Subutex vs. Methadone: What Are the Differences?

October 10, 2022

Table of Contents

Subutex was taken off the market in 2011, but newer formulations of its active ingredient, “Buprenorphine”, are still used today.

Buprenorphine is a partial opioid agonist. Methadone is a full opioid agonist. When used as prescribed, both Buprenorphine and methadone can help combat opioid dependence as part of a wider treatment plan. Each medication has its own advantages and disadvantages.

What Is Buprenorphine?

Buprenorphine (also called Suboxone) is an FDA approved treatment for opioid use disorder (OUD). [1] Buprenorphine is a partial opioid agonist. It works by binding to opioid receptors in the brain that would otherwise be bound to other opioids that are being misused such as oxycodone or heroin/fentanyl. It binds to these receptors and prevents withdrawal symptoms and cravings for other opioids. This is the way in which it acts as a treatment for OUD. 

What Is Methadone?

Methadone is an opioid analgesic, a type of full opioid agonist. Like Suboxone, it is approved by the FDA for treatment of OUD. Similar to Suboxone, it also binds to opioid receptors in the brain and replaces the drug that the patient was misusing, preventing withdrawal symptoms and cravings. 
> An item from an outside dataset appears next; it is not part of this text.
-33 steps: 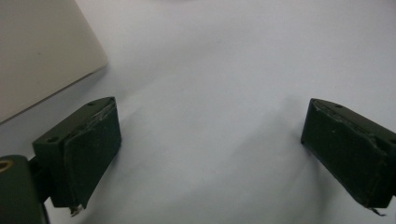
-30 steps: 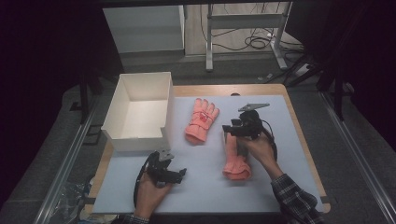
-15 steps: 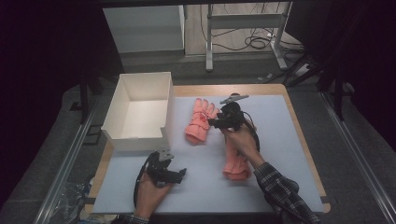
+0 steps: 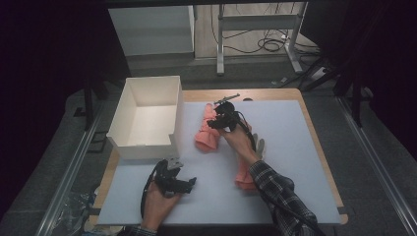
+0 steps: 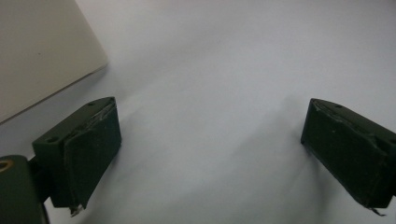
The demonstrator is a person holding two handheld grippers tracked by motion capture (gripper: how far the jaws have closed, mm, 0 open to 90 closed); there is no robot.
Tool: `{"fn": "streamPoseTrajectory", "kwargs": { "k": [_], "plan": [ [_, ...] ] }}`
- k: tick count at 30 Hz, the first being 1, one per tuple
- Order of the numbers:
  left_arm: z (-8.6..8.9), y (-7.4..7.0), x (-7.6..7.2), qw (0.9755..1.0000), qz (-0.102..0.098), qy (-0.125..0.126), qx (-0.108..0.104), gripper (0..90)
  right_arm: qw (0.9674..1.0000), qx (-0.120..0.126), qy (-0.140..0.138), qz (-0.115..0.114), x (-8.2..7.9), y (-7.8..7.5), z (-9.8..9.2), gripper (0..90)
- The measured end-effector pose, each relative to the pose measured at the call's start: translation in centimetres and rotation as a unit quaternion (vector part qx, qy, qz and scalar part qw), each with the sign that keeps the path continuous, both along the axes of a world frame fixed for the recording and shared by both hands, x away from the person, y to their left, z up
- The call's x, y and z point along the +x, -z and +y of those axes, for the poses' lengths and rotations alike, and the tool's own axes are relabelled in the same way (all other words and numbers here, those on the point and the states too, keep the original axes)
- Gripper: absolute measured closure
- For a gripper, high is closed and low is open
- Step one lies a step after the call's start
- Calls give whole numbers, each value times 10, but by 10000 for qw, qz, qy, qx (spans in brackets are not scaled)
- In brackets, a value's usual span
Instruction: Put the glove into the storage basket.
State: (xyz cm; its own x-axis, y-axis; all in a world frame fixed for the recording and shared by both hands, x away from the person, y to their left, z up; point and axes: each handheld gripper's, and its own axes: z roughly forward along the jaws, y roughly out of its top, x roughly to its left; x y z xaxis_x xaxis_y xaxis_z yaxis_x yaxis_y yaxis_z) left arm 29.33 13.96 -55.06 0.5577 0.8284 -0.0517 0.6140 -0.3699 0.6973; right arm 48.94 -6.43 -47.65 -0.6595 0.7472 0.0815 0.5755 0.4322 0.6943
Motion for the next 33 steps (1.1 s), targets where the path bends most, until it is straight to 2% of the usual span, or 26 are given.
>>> {"fn": "streamPoseTrajectory", "kwargs": {
  "k": [5,6,9,11,12,13,14,17,20,27,33],
  "plan": [
    [0,0,0,10000,-3,0,-8,50,9996,-225,139,56,10,9,7,487],
    [0,0,0,10000,-1,-2,-10,50,9991,-348,205,115,15,13,11,475],
    [0,0,0,10000,-3,-2,-11,50,9985,-477,209,161,19,16,14,482],
    [0,0,0,10000,-5,0,-6,49,9977,-614,185,224,22,20,18,527],
    [0,0,0,10000,-4,0,-8,49,9972,-677,197,233,22,23,19,598],
    [0,0,0,10000,-4,0,-7,50,9972,-686,186,231,22,24,19,636],
    [0,0,0,10000,-4,0,-7,49,9972,-686,186,231,22,24,19,636],
    [0,0,0,10000,-4,0,-7,49,9974,-659,197,223,22,24,18,749],
    [0,0,0,10000,-5,0,-5,49,9975,-592,311,233,21,21,16,840],
    [0,0,0,10000,-3,-2,-10,49,9985,-410,305,207,18,15,12,860],
    [0,0,0,10000,-2,-2,-7,49,9994,-305,74,128,10,5,12,860]
  ]
}}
Key Differences Between Buprenorphine & Methadone

Buprenorphine and methadone share many similarities, but partial opioid agonists and full opioid agonists are also different in some key ways. These are some of these differences:

Dosing

While the induction and stabilization process can differ depending on a patient’s needs, patients are generally eventually stabilized at a dose of 2 mg to 24 mg of Buprenorphine. [3] The average dosage is 16 mg per day, but this may vary greatly between individuals.
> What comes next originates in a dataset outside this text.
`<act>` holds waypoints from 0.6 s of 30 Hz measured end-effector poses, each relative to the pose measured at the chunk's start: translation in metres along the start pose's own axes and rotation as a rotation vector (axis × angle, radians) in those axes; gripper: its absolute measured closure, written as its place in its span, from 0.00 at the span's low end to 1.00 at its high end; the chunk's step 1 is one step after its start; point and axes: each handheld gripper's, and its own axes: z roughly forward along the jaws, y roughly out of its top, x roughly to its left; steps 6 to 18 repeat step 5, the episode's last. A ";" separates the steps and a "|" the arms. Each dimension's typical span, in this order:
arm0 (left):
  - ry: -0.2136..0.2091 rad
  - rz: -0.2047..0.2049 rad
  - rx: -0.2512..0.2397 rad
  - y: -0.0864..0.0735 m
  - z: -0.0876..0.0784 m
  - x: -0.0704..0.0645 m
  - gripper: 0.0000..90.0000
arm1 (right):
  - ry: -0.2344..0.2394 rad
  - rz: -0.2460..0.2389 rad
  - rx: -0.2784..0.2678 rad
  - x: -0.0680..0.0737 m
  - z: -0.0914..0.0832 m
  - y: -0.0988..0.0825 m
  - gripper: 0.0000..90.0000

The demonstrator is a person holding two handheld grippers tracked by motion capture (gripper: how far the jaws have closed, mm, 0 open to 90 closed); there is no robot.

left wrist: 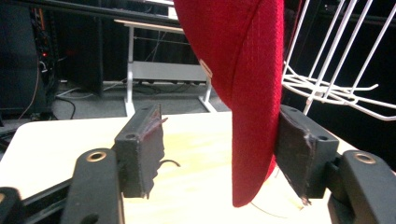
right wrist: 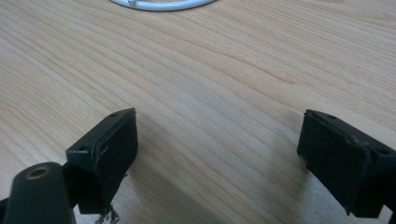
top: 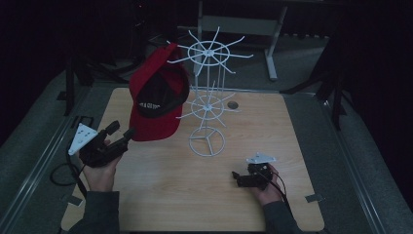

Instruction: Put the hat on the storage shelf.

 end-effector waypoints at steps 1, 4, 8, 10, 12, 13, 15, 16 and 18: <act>-0.016 -0.002 0.007 0.000 0.000 0.001 0.39 | 0.000 0.000 0.000 0.000 0.000 0.000 0.13; -0.028 0.013 0.025 0.000 0.001 0.001 0.38 | 0.000 0.000 0.000 0.000 0.000 0.000 0.13; -0.028 0.013 0.025 0.000 0.001 0.001 0.38 | 0.000 0.000 0.000 0.000 0.000 0.000 0.13; -0.028 0.013 0.025 0.000 0.001 0.001 0.38 | 0.000 0.000 0.000 0.000 0.000 0.000 0.13; -0.028 0.013 0.025 0.000 0.001 0.001 0.38 | 0.000 0.000 0.000 0.000 0.000 0.000 0.13; -0.028 0.013 0.025 0.000 0.001 0.001 0.38 | 0.000 0.000 0.000 0.000 0.000 0.000 0.13; -0.028 0.013 0.025 0.000 0.001 0.001 0.38 | 0.000 0.000 0.000 0.000 0.000 0.000 0.13; -0.028 0.013 0.025 0.000 0.001 0.001 0.38 | 0.000 0.000 0.000 0.000 0.000 0.000 0.13; -0.028 0.013 0.025 0.000 0.001 0.001 0.38 | 0.000 0.000 0.000 0.000 0.000 0.000 0.13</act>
Methadone treatments begin very carefully, with an initial daily dose that is generally between 20 mg and 30 mg. Dosing is then increased about 5 mg to 10 mg every few days to weeks. The average effective dose of methadone is between 60 mg and 120 mg a day, however some individuals may need even more than this, particularly in the new age of Fentanyl. [4]

Side Effects

Methadone and Buprenorphine are both opioids, and therefore they share a lot of common side effects. Because Suboxone is only a partial opioid agonists, some of its side effects may be more mild overall. Common side effects associated with buprenorphine and methadone include the following:

  • Constipation
  • Difficulty paying attention
  • Dizziness
  • Drowsiness
  • Dry mouth
  • Nausea
  • Tooth decay
  • Tremors
  • Difficulty urinating
  • Mood changes
  • Stomach pain

In general, most patients do not feel significant side effects with these medications, especially once their body gets used to the new medications. In fact, most patients just report feeling “normal”, and without the cravings or withdrawal symptoms that they were experiencing when using opioids. That being said, if you do experience side effects with these medications that are severe or persistent, speak with your doctor, who can always adjust your dose. 

Pros & Cons of Buprenorphine 

One of the biggest benefits of buprenorphine is what is called a “ceiling effect,” where the effects of the drug largely caps out and doesn’t increase after a certain level of use.[5] This reduces its potential for misuse and the level of respiratory depression the drug can cause. A 2012 study concluded that buprenorphine was likely safer as an MAT than methadone for this reason. [5]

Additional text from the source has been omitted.